January 15, 2013 Leave a comment

From Jacob of Voragine today:

Jacob of Voragine, who flourished in thirteenth-century Italy, pointed out that times had changed, and whereas preachers in the early days of the Church were like fishermen, who in one cast of the net drew in a multitude, today the preacher is more like a hunter, who with great labor and outcry catches but a single animal. If in fishing the catch is not large, the reason may lie with the fish. There are those who adroitly avoid the net of preaching. In other words, the problem is how to get at them at all. The fault may lie also with the fishermen:

They fish at the wrong time, they fish too deep, they fish with poor tackle or broken nets, or they fish in the wrong place. Those who fish among the riches, pleasures, and honor, are fishing in the wrong place. Those who look for death-bed repentances, or try to instruct others when they themselves are ignorant are fishing the wrong time. Those who look for money or honor throw their hooks too low, and those who preach in the word while their lives do not correspond, fish with broken nets.  (For All the Saints Vol 1, p 226)

——————————–

Is Jacob right? Are those who are fishing, perhaps trying to fish too deep? Trying to hook a big one?

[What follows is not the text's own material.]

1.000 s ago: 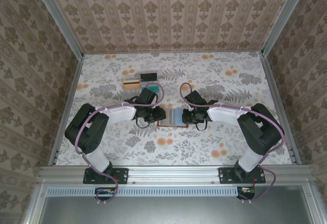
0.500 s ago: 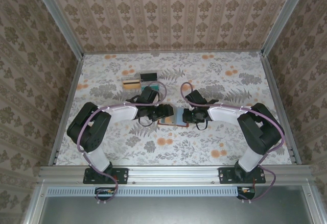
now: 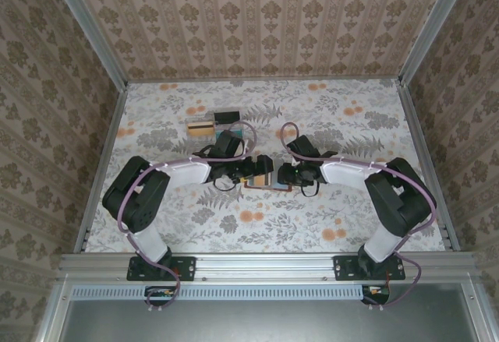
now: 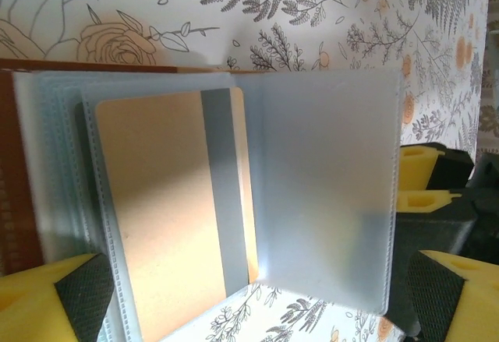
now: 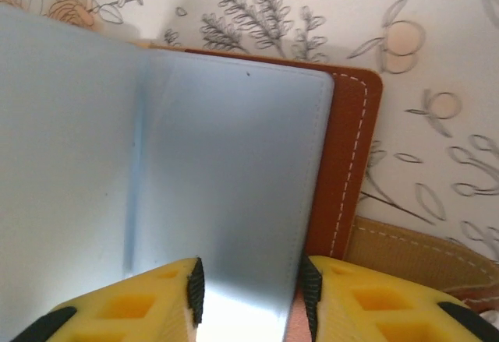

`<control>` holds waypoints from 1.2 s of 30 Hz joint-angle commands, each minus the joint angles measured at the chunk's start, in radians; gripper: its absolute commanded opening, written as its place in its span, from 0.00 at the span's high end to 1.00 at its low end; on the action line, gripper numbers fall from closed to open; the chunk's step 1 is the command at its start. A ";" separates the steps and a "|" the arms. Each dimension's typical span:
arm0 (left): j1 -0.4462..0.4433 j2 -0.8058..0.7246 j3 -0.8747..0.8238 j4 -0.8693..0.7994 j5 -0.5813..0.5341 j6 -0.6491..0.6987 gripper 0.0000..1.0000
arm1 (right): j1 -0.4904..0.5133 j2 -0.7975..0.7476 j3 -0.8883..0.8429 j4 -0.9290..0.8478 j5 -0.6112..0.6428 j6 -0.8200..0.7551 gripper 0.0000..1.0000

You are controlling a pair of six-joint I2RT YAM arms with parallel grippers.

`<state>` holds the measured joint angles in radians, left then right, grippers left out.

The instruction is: Take the credit cards out of the card holder

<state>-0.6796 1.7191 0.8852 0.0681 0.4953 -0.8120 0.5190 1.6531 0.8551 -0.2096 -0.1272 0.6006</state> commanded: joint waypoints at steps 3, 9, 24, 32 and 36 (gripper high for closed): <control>0.001 -0.051 -0.006 -0.030 0.009 0.032 0.00 | -0.050 -0.112 -0.026 -0.073 0.040 0.005 0.54; 0.025 -0.070 0.003 -0.058 0.010 0.053 0.04 | -0.057 -0.192 -0.011 -0.064 0.007 0.021 0.53; 0.054 0.035 0.054 -0.169 -0.016 0.127 0.94 | -0.030 -0.125 0.015 0.089 -0.148 0.097 0.67; 0.051 0.077 0.054 -0.170 -0.014 0.125 0.94 | -0.034 -0.018 0.016 0.156 -0.267 0.141 0.72; 0.045 0.090 0.064 -0.186 -0.017 0.126 0.94 | -0.043 0.024 0.003 0.187 -0.287 0.156 0.75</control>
<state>-0.6277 1.7924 0.9226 -0.0837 0.4858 -0.7097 0.4820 1.6543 0.8669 -0.0624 -0.3702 0.7269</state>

I think I’ve heard from others that fishing for people nowadays is done with a line and hook, not a net.

Are those who are fishing with “any bait it takes” really fishing, keeping them in the boat or practicing a defacto catch and release?

We can go on and on with this metaphor.

Anybody remember watching any of those fishing shows on Saturday afternoon TV before there were 300 channels on the satellite box?  Those guys never failed to catch something.  Of course 23 and half minutes of not catching anything would not good TV make so, how many hours went into each burst of activity.

I so would like to believe we’re living in a different time.  It would take some of the pressure off.  This is the new normal.  The fish have grown to be wary of the net.  If they’ll be caught, they’ll be caught with great patience and skill, one by one, maybe by twos, but not often.